Senecas philosophische Schriften haben eine ganz eigene Form und Gestaltung. Sie heben sich von vielen wesentlich systematischer aufgebauten Werken anderer philosophischer Autoren vor allem durch die Anwendung psychagogischer Techniken ab (erforscht z.B. durch Rabbow, H. Cancik, Maurach).

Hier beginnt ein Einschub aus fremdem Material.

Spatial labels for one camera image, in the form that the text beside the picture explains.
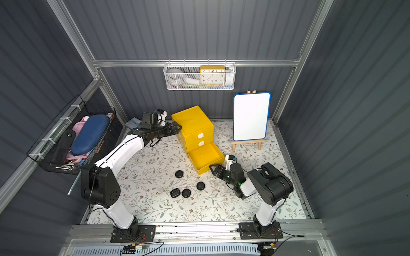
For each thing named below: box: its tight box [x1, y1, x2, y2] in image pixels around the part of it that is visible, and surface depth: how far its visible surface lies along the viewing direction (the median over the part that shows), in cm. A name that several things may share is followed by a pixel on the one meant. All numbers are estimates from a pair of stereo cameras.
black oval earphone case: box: [181, 188, 192, 198], surface depth 86 cm
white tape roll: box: [166, 68, 185, 88], surface depth 89 cm
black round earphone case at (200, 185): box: [196, 181, 206, 191], surface depth 90 cm
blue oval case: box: [70, 114, 111, 156], surface depth 69 cm
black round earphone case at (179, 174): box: [175, 170, 184, 179], surface depth 94 cm
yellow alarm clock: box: [199, 65, 227, 87], surface depth 91 cm
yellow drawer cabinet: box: [171, 105, 225, 166], surface depth 95 cm
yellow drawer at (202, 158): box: [186, 141, 226, 176], surface depth 100 cm
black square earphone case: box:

Nun ist längst beobachtet worden, dass Seneca in seinen Briefen - insbesondere in den ersten 3 Büchern - erstaunlich freizügig epikureisches Gedankengut rezipiert und durchaus anerkennend verwendet. Das steht in seltsamem Gegensatz dazu, dass er sich durchweg zur Stoa bekennt, die von der Tradition her dem Epikureismus entgegengesetzt ist wie Feuer dem Wasser. Ich möchte erforschen, ob und inwieweit diese Epikurrezeption biographisch oder aus dem Zeitgeist (Stichwort "Synkretismus") zu erklären ist oder ob vielmehr rhetorisch-persuasive Ziele das eigentliche Motiv darstellen. Ich vermute, dass letzteres der Fall ist und dass sich die Briefe zwar als Werbeschrift für die Stoa verstehen lassen, jedoch im Gegensatz zur stoischen Tradition nicht "mit offenem Visier kämpfend" auftreten, sondern im Sinne einer der Schwäche der menschlichen Psyche Rechnung tragenden Psychagogik den Kampf eher im Sinne einer "schleichenden Übernahme" betreiben. Dazu untersuche ich, inwiefern sich Senecas Äußerungen zu gleichen philosophischen Themengebieten im Laufe des Epistelwerkes verändern und wie sich diese Änderungen psychologisch aus der intendierten Beeinflussung des Lesers (der keineswegs mit dem historischen Lucilius identisch sein muss) erklären lassen.